Christmassy apple parfait.

From Good Food magazine. I thought it would be a great dessert after Beef Wellington, my main course on Christmas table this year. Turned out quite well and the bits we have not managed, Ewa took for Macy to enjoy.

The good thing about the parfait was that I was able to make it a week before Christmas and it sat in the freezer until it was needed. All I had to do on the day was the apple sauce and the caramelised apples.

So, I started with 5 Granny Smith apples, peeled, chopped and cooked down with 150 g of demerara sugar, then cooled and pureed. 3 eggs, sepapated. The yolks were beaten in the kitchen aid, while 100 g of caster sugar was brought to the boil with 120 ml of water. Once the syrup reached 120 degrees, I added it slowly to the egg yolks and continued whisking for about 4 minutes. Egg whites whipped stiff with 25 g of caster sugar. And finally 150 ml double cream whipped till stiff as well. The apple puree, the cream, the egg whites all went into the egg yolks and got combined gently and lovingly. A long tin was waiting with cling film overhanging and the whole thing went into the freezer.

Toffee sauce- 100 g of brown sugar, 25 g of butter, 50 ml double cream and a splash of apple juice, a sprinkle of cinnamon. Gently bubbled away till a scrumptious sauce emerged. A few caramelised apples were waiting and when we were ready for it, the parfait was sliced, topped with some crumbled digestive biscuits, the apples and finished with the sauce. Nobody had any complaints whatsover. 🙂

In ewa’s garden.

The cake I’ve made for Ewa and Sophie had nothing to do with diet, everything to do with indulgence, calories and the general feeling of happy tummy. Which is what I’ve been struggling with recently. But life is tough, one needs to shut up and get on with the diet, whinging will not knock the kilograms down.

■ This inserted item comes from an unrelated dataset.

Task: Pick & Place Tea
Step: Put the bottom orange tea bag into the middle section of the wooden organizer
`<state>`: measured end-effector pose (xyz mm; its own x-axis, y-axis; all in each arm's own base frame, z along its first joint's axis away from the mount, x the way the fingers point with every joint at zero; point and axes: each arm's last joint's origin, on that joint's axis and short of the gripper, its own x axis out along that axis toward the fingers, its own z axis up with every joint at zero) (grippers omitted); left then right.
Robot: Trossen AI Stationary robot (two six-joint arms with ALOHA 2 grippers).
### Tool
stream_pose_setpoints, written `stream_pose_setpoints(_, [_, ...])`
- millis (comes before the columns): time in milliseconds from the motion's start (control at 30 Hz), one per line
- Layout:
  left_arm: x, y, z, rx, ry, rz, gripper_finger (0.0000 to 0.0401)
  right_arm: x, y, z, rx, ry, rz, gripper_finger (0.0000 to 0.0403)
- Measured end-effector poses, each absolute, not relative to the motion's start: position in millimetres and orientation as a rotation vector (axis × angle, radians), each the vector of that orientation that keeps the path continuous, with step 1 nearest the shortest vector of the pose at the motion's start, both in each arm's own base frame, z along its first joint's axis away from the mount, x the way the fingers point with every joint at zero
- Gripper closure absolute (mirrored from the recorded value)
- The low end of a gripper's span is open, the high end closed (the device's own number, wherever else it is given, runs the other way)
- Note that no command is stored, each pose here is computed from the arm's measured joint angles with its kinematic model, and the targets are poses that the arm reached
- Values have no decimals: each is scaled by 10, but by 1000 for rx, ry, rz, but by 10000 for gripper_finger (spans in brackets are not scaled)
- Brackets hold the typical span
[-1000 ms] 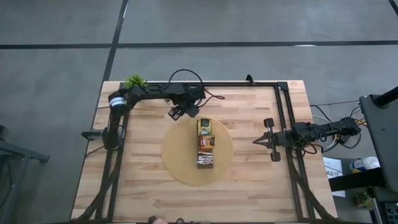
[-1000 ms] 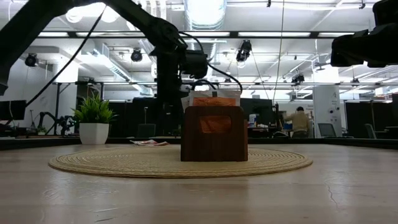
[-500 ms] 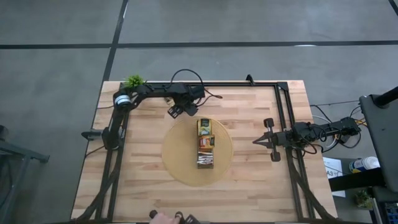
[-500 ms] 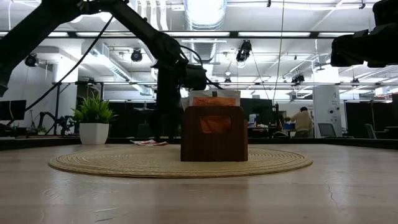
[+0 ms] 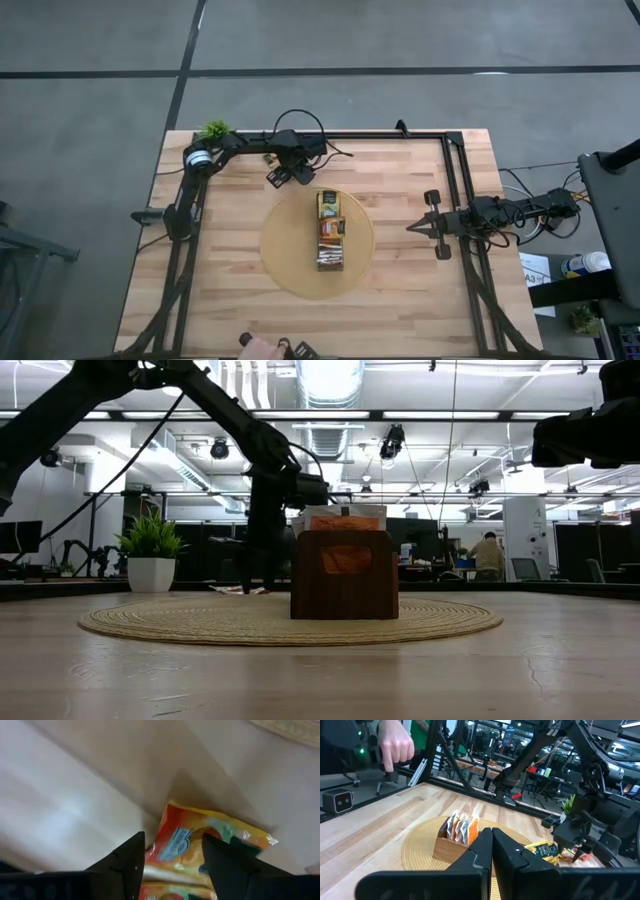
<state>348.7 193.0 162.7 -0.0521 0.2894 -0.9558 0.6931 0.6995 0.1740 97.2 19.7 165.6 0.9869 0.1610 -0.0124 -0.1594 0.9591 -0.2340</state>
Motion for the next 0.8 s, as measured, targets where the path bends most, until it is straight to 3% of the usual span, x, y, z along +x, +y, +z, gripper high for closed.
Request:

On mojewypieki.com this cake is called “Fried Egg Cake”, mine on the photo does not look as great as Dorota’s due to the jelly on top (pear flavoured) being distinctly green. It sits on a quick and easy genoese sponge; 2 eggs, separated, whites beaten with 1/3 glass of sugar, 100 g of flour added, yolks, 50 ml of sunflower oil, 1/2 tsp of baking powder. Baked in 160 degrees for about 20 minutes. Following the comments under the recipe I’ve moistened the sponge with some lemon juice before adding the cheese layer. It took about 280 g of white curd cheese from Polish deli, worked a bit by kitchen aid to add some air to it. A tub of mascarpone. A tub of Philadelphia. About 4 tbsps of icing sugar. 3 tbsps of lemon juice. A grape jelly, for which 200 ml of water was used as opposed to the usual 500 ml. 200 ml of double cream. All this gently whipped together. My one complaint would be the jelly which tasted a touch artificial, I’d never have guessed the cake was to taste of grapes. Calorific value I reckon about 3 million. 🙂

Canned apricots were arranged on top to look like fried eggs and finally a pear jelly, before the whole thing went to the fridge to set. Chopped pistacchios sprinkled on top before serving.

Both girls liked it, so did I, though I only allowed myself a small piece. Accompanied by lovely sunshine and some prosecco.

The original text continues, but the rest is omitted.